You previously learned [how to start a Workspace](/cloud/getting-started/for-modelers-and-builders/get-started-matlab/4-start-workspace) and explored basic options.

In this topic, you will use your workspace to load, explore, and transform data. After the data has been prepared, you will train a model.

## Step 1: Load and explore the dataset

1. Click the browser tab to return to the Workspace.

2. Click **New** > **Live Script** to create a MATLAB Live Script.

3. Go to **Save > Save As…​** to save it as `ber_hot_weather.mlx`.

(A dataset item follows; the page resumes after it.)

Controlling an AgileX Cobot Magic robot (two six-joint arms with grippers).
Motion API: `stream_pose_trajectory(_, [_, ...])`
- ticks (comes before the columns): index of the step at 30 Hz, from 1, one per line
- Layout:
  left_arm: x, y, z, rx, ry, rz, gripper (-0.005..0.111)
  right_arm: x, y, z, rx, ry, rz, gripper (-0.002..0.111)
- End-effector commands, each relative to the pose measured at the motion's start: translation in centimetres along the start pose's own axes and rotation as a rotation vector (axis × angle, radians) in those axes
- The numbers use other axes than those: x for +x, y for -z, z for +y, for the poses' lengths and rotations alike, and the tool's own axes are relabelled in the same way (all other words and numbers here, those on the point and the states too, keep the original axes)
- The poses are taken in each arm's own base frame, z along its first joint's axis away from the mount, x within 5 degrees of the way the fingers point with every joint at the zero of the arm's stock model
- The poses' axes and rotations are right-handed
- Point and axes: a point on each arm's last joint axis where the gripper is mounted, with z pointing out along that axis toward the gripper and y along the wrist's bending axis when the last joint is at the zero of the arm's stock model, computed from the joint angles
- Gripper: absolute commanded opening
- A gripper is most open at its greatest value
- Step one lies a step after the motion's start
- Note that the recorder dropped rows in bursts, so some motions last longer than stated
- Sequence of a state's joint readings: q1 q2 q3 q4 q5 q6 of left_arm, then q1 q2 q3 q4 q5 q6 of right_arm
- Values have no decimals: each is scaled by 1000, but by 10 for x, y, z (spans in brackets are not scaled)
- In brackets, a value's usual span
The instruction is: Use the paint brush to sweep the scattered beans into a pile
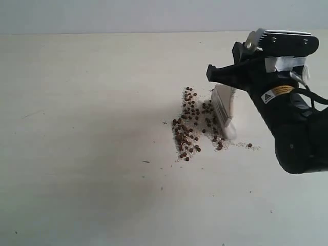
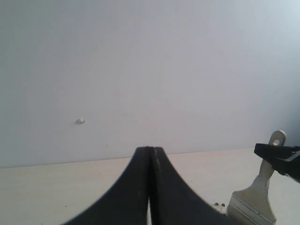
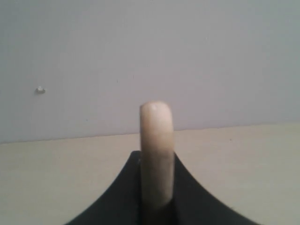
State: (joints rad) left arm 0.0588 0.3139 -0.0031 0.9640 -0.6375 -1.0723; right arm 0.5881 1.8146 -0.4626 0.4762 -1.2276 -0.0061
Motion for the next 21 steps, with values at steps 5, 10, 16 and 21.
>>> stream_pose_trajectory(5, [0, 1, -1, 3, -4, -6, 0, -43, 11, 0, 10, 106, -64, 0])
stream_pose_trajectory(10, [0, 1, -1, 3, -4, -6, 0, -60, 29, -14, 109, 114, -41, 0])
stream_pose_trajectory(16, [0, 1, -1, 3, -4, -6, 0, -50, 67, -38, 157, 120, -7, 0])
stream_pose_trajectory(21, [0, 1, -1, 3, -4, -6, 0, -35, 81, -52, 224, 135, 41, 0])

4. Copy and paste the following command:

   ```matlab theme={null}
   opts = detectImportOptions('tegel.csv');
   ```

5. Click **Run**.

6. Copy and paste the following commands to load `tegel.csv` into MATLAB. Then, click **Run**. This loads the data using the `readtable()` function, giving it the import options object as a second argument.

   ```matlab theme={null}
   opts.SelectedVariableNames = {'DATE', 'PRCP', 'TMIN', 'TMAX'};
   opts = setvartype(opts, {'DATE','PRCP','TMIN','TMAX'},{'datetime','double', 'double', 'double'});
   berWeatherTbl = readtable("tegel.csv", opts);
   head(berWeatherTbl)
   ```

   These commands loaded the following columns and assigned data types to them.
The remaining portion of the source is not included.